Itinerary: Batu Caves, Central Market, Little India, Chinatown and Bukit Bintang Hawkers
Feeling much more rested and almost over my minor ailments and upsets, I felt confident to urge Gallowe to take a trip to the Batu Caves. These were one of the two ‘Must See’ sites for me on this trip, the other being the Butterfly Garden. Given the location of our hotel it was quite easy to reach the caves by rail. We walked to the monorail, debunked that mystery and then the even bigger mystery of changing to the KTM Komuter line. We were standing at the base of the cliff by 11 am and sweating every drop of water we drank.

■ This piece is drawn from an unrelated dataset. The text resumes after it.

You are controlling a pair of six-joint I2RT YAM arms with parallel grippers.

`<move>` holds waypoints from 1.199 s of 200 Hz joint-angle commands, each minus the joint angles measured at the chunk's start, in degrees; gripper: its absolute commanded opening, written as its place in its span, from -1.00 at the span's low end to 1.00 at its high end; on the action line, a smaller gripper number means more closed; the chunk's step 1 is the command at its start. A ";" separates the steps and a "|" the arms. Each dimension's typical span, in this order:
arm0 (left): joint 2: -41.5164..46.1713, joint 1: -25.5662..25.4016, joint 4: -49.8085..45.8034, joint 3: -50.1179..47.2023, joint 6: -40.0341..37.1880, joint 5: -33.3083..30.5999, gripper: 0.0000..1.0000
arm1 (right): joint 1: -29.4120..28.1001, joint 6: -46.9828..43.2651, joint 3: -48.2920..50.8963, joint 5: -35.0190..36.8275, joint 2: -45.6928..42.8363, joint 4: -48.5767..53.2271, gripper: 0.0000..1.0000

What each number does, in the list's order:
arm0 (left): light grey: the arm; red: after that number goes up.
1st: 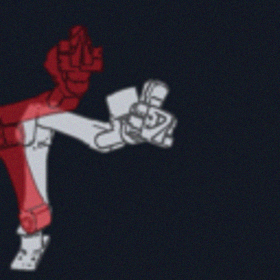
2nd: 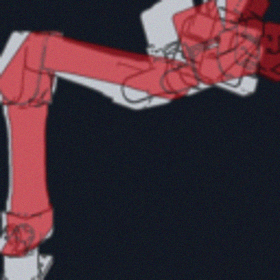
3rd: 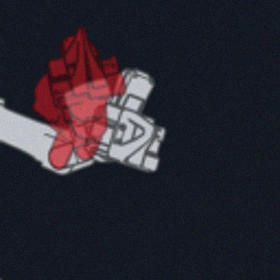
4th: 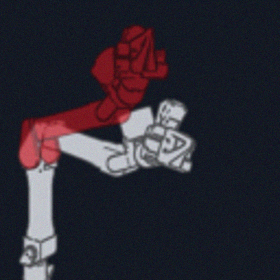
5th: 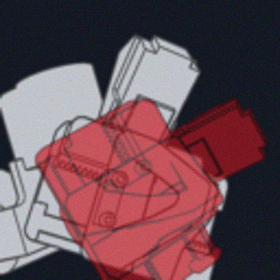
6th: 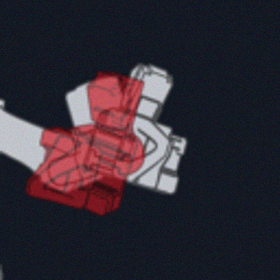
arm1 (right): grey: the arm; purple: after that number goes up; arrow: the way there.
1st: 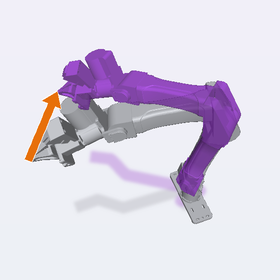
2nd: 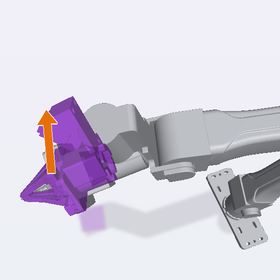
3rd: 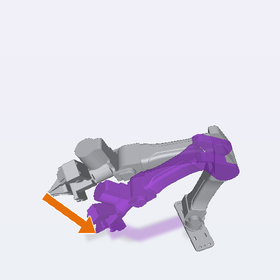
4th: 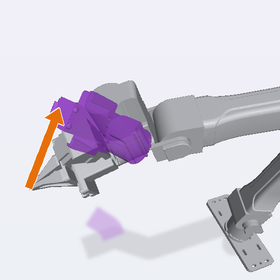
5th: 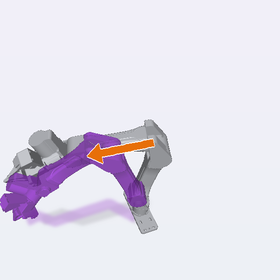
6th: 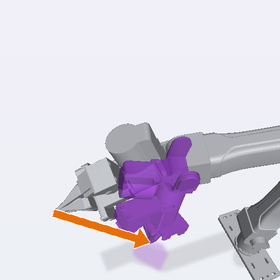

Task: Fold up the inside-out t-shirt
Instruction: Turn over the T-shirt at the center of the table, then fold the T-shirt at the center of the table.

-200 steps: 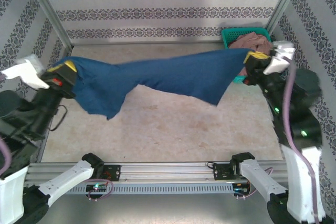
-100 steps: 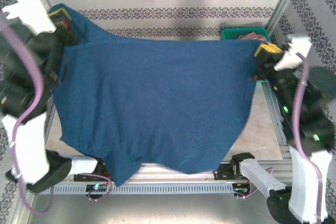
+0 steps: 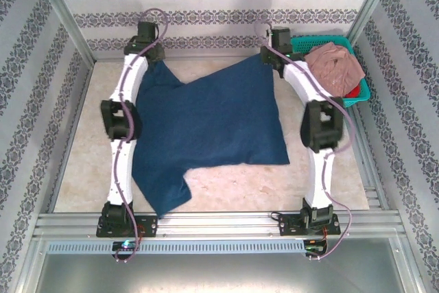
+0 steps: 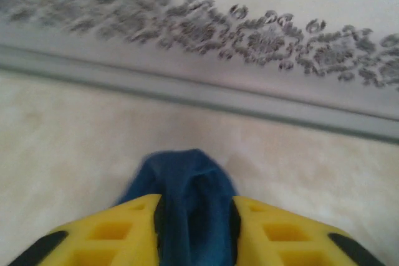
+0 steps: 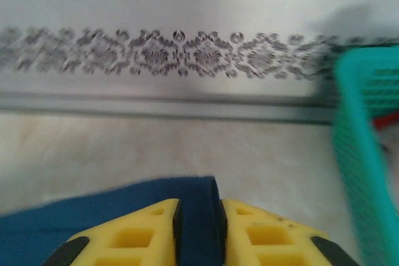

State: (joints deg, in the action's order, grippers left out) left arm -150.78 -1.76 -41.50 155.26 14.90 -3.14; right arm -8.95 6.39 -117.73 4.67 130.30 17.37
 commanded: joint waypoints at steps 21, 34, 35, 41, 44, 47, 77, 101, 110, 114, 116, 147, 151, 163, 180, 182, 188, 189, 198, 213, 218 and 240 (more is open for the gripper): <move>0.21 2.56 2.54 2.50 10.06 9.24 0.49 | 0.14 1.91 -10.33 -2.28 4.66 6.34 -0.12; 6.01 2.48 3.83 -5.45 10.59 10.33 0.52 | -1.01 0.70 -1.64 -3.00 -1.54 5.72 -0.08; 6.45 2.47 3.81 -6.05 10.68 10.56 0.52 | -1.17 0.67 -0.84 -3.04 -1.81 5.73 -0.08; 9.53 2.39 3.69 -9.56 11.04 11.46 0.54 | -1.77 0.36 4.16 -3.64 -5.73 5.60 -0.06; 11.16 2.38 3.71 -11.49 11.26 11.93 0.54 | -2.14 0.34 6.89 -4.09 -7.60 5.37 -0.05; 12.97 2.30 3.78 -13.58 11.54 12.28 0.55 | -2.47 0.38 9.54 -4.65 -9.53 5.47 -0.04; 35.52 -0.17 9.00 -42.00 12.44 11.34 0.58 | -5.72 5.94 34.50 -9.17 -26.19 7.04 0.07; 53.11 -1.85 19.17 -71.03 18.48 17.20 0.57 | -4.35 10.58 47.04 -18.61 -31.39 7.19 0.23; 58.02 -2.61 20.78 -79.74 20.44 18.36 0.55 | -3.10 10.97 48.94 -17.78 -31.91 8.62 0.22; 59.81 -3.02 20.68 -82.88 21.17 19.11 0.54 | -2.39 11.08 49.89 -17.95 -32.17 8.87 0.22; 60.58 -3.30 20.67 -84.37 21.32 19.61 0.54 | -1.99 11.25 50.41 -18.18 -32.45 8.90 0.22; 72.89 -11.42 15.80 -102.20 22.16 17.23 0.56 | 2.90 12.33 56.62 -14.10 -36.67 11.75 0.21; 74.48 -12.32 15.41 -104.31 22.59 17.21 0.56 | 3.40 12.54 57.38 -13.33 -37.17 11.98 0.22; 77.73 -14.36 13.07 -108.04 23.90 16.78 0.56 | 5.33 13.49 60.08 -13.49 -37.88 10.65 0.24; 80.18 -16.57 10.96 -111.14 24.73 15.56 0.56 | 6.99 14.00 60.30 -14.33 -36.25 9.67 0.24; 80.33 -16.73 10.72 -111.43 24.74 15.54 0.56 | 7.01 14.00 60.20 -14.36 -35.90 9.63 0.24; 80.48 -17.16 10.07 -111.81 24.72 15.49 0.56 | 7.10 14.08 59.70 -14.33 -34.85 9.34 0.24; 80.52 -17.19 10.01 -111.83 24.69 15.47 0.56 | 7.10 14.13 59.63 -14.38 -34.68 9.34 0.24; 80.56 -17.38 9.24 -112.15 24.33 15.35 0.56 | 7.35 14.26 58.66 -15.88 -32.84 8.58 0.24; 80.64 -17.53 7.46 -111.89 23.52 14.95 0.56 | 7.37 14.84 57.01 -17.23 -30.31 8.65 0.21; 80.83 -17.62 6.81 -111.84 23.43 14.83 0.56 | 7.37 14.98 56.96 -17.03 -29.83 8.65 0.19; 82.66 -18.01 3.22 -111.64 23.67 13.05 0.56 | 7.26 15.92 58.18 -16.44 -29.88 7.97 0.13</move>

Location: 13 kilometres north of the centre of Kuala Lumpur city
What are they? A limestone cliff face full of caves, three main and many smaller ones. At a length of 400m, some are 100m high.
Age: Discovered in 1892, and estimated to be 400 million years old.
What is so special about them? There are 272 very steep steps sets at the base of the largest and main cave. You see, it is very high up. Beside the steps is a large golden statue of Hindu God. Within the rear cave at the top is a small Hindu temple. This site is sacred to Hindu culture and so due respect must be given. To the left of the steps, perhaps 20 or 50 metres, is a decorated temple. A further stroll to the left reveals the entrance another cave, this one more decorated and scared to the Hindu religion. Given this is a religious site, custom and respect must be given and so no cleavage, shoulders, or women’s legs can be exposed.
The two hours we spent here were amazing but taxing. It took me a much longer time to overcome the stairs than Gallowe and many passersby stopped to offer help. In the end, I did it myself and survived with only a few minor mini stroke/ seizures. Coordinating my hand and foot movements the more I progressed along the incline really did my head in. Or perhaps that was my vasculitis. Thank rama (;-)) for handrails and baby wipes!
While we were there we saw a Hindu wedding in the temple farthest to the left. Even desecrated this Holy ground by accidentally walking on it with shoes one. I’m not sure how we missed so many NO SHOES signs, but there you go! Once our breath had been caught and the train was in the station we were ready to head back to town. At a last minute decision we jumped off the train at Kuala Lumpur Station and tried to work out how we could get to Little India and Central Market on foot. It took 20 minutes.
Location: Jalan Hang Kasturi, Kuala Lumpur
What is it? Originally a wet market built 1888, it is now the main centre for Malaysian culture, art, history and heritage. It includes smaller businesses and buildings that all showcase the rich heritage of Malaysian culture.
Age: The building is 127 years old, the market is 135 years.
What is so special about them? The building is Heritage Listed and is an exquisite example of colonial architecture. The Kasturi Walk accompanying it is highly acclaimed too, though we did not do that.
Gallowe was full of wonder at the various buildings around this area and we both enjoyed such a wonderful lunch only a short fifteen minute walk away in Little India. We don’t know what we ate but it was served in a Thali (small portions of various sauces, breads, curries) and it filled our bellies right up. As we strolled through Central Market and Chinatown we were both quick to agree that it was fascinating, but not a place we were keen to spend much time at. The afternoon thunderstorm that quickly followed decidedly sent us back to the hotel to shower and rest before dinner. After dinner we closed an exhausting day with a fish foot spa, in which the fish eat the dead skin and dirt off your feet and ankles.